# Bikini-clad deckhand



## Bodupp (Oct 3, 2007)

Finally found one, but she's a greenhorn and has lots to learn. Took her and the Googan to the supposed hot bite on the Tallapoosa Sunday. She caught three and 1/2 stripers and she had never caught one until Sunday. Did a good job. Her only complaint all day was that the stripers pulled too hard and that Auburn sucks.

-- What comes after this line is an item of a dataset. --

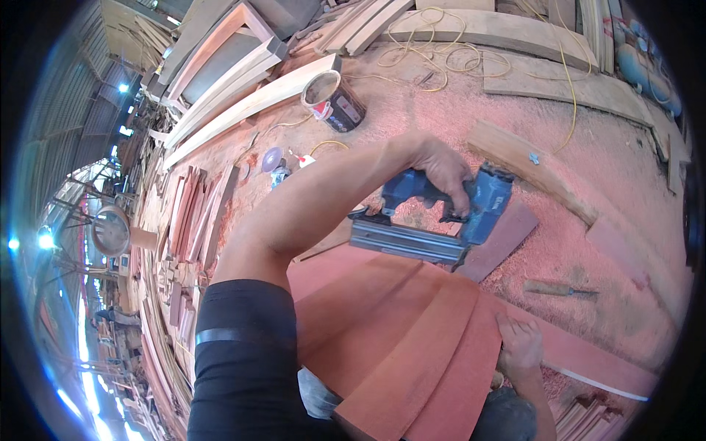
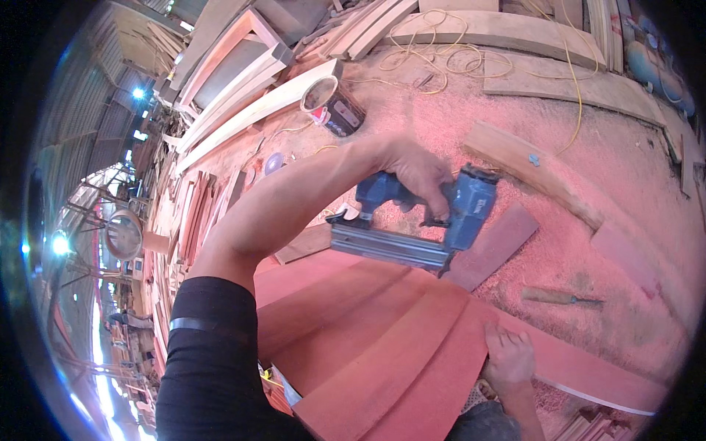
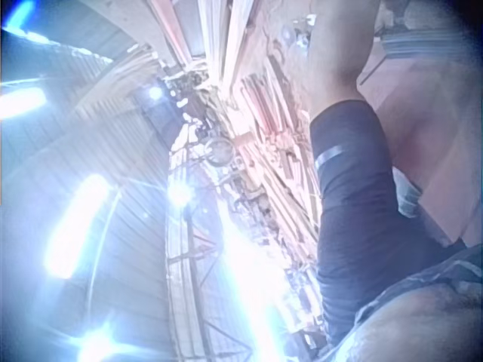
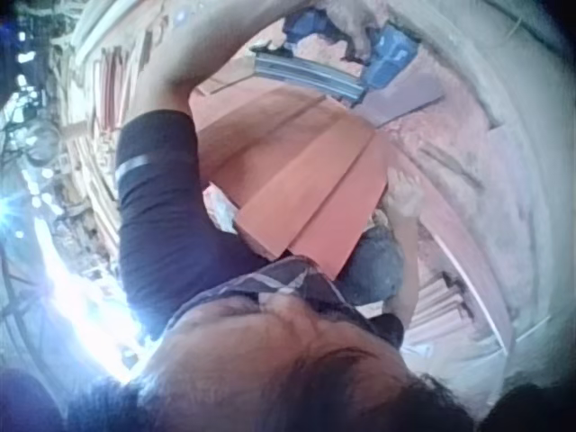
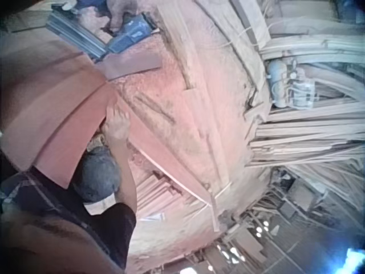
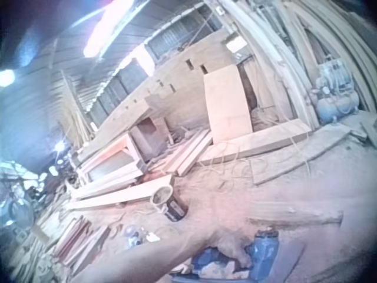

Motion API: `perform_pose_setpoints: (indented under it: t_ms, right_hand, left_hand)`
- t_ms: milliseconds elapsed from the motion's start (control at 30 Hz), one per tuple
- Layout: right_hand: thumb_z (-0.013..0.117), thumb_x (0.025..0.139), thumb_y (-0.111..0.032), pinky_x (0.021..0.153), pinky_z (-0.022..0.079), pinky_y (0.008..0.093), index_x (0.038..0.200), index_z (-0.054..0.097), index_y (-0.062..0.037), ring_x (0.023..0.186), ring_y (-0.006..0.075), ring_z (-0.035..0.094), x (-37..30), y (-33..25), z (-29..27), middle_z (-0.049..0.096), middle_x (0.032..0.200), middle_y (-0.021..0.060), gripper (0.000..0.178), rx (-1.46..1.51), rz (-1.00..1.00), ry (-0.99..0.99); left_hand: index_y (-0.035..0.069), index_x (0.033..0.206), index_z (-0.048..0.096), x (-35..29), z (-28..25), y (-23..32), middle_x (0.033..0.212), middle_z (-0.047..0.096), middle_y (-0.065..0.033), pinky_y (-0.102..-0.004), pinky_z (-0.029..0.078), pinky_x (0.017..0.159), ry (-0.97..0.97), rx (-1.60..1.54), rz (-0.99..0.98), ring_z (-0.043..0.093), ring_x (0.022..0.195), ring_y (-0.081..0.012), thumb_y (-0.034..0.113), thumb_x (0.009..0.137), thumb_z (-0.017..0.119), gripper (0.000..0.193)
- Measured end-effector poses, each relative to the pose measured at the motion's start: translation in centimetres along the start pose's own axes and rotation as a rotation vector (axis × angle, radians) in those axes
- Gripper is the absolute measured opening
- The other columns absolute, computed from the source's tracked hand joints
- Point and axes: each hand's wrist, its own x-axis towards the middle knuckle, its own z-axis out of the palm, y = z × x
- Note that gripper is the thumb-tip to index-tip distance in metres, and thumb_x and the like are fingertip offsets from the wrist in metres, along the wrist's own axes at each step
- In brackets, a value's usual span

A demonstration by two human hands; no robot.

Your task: The person assembles multiple reddish-pink wooden pieces into a fan-like structure using a nail gun and a hammer. They repeatedly align the pieces, fasten them with nails, and tap them into place.

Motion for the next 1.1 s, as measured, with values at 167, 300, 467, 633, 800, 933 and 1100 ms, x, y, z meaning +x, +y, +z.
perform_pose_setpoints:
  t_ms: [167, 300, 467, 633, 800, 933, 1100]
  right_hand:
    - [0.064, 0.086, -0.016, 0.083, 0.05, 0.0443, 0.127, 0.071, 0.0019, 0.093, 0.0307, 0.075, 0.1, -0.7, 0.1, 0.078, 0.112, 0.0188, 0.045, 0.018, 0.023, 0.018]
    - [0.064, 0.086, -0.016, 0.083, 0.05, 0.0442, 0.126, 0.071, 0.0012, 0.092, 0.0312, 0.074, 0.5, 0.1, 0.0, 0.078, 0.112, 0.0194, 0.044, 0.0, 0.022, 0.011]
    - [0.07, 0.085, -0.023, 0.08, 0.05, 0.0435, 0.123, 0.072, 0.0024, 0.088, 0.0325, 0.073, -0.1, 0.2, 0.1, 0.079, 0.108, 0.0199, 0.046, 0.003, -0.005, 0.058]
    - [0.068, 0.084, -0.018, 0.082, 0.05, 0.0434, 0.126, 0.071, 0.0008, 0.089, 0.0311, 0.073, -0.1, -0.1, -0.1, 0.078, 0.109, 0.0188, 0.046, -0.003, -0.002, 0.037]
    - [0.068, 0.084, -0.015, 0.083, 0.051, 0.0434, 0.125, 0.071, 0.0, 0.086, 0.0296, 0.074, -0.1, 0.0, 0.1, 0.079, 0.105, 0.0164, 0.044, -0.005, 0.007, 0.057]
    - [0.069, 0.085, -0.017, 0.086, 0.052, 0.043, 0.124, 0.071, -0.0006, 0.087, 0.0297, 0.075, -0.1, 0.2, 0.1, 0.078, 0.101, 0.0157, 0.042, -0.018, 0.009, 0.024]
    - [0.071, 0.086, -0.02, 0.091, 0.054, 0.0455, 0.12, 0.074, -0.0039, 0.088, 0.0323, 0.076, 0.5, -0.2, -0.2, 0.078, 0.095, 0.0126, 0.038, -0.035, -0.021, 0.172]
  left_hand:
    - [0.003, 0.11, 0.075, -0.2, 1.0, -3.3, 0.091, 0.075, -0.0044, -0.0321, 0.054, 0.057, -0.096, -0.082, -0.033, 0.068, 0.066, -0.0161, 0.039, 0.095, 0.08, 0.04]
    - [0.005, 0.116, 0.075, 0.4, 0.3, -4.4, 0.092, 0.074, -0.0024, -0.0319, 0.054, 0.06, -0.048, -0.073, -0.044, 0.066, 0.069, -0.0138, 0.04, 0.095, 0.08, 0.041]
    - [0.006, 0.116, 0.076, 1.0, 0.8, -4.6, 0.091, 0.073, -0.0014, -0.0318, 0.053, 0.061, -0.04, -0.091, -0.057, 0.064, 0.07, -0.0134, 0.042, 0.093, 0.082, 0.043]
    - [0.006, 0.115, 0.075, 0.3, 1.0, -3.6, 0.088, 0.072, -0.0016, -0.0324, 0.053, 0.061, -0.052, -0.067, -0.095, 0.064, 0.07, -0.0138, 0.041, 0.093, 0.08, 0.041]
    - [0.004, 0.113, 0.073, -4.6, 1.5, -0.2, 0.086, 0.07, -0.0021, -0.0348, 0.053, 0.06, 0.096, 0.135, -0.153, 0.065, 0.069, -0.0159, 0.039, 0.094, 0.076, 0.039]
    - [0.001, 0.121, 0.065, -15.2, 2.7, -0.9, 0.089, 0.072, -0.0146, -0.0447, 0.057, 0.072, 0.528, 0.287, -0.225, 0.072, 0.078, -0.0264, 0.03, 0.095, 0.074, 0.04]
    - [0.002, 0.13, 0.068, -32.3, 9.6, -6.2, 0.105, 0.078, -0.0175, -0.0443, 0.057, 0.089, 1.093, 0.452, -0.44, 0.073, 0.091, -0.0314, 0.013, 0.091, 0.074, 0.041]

The fish were active all afternoon, and I think we should have caught a few more, but I guess I'm happy with what we got.


----------



## Sequoiha (Sep 28, 2007)

Nice stripers,


----------



## FishWalton (Jul 22, 2010)

If she can throw a castnet that's a big plus. Great photos


----------



## kelly1 (Oct 1, 2007)

Are you fishing the Alabama River?


----------



## Jason (Oct 2, 2007)

Heck yeah, she fishes-throws a cast net-not hard to look at....great job on the day!!!!


----------



## Bodupp (Oct 3, 2007)

kelly1 said:


> Are you fishing the Alabama River?


Tallapoosa River.


----------



## skiff89_jr (Apr 1, 2011)

I WANT TO CATCH A STRIPER!!!! Man I gotta get out of down here.


----------



## jackback (Feb 17, 2013)

Great pictures!


----------



## Fish-n-Fur (Apr 2, 2009)

Nice! And she's got some good sense. Roll Tide! :thumbup:


----------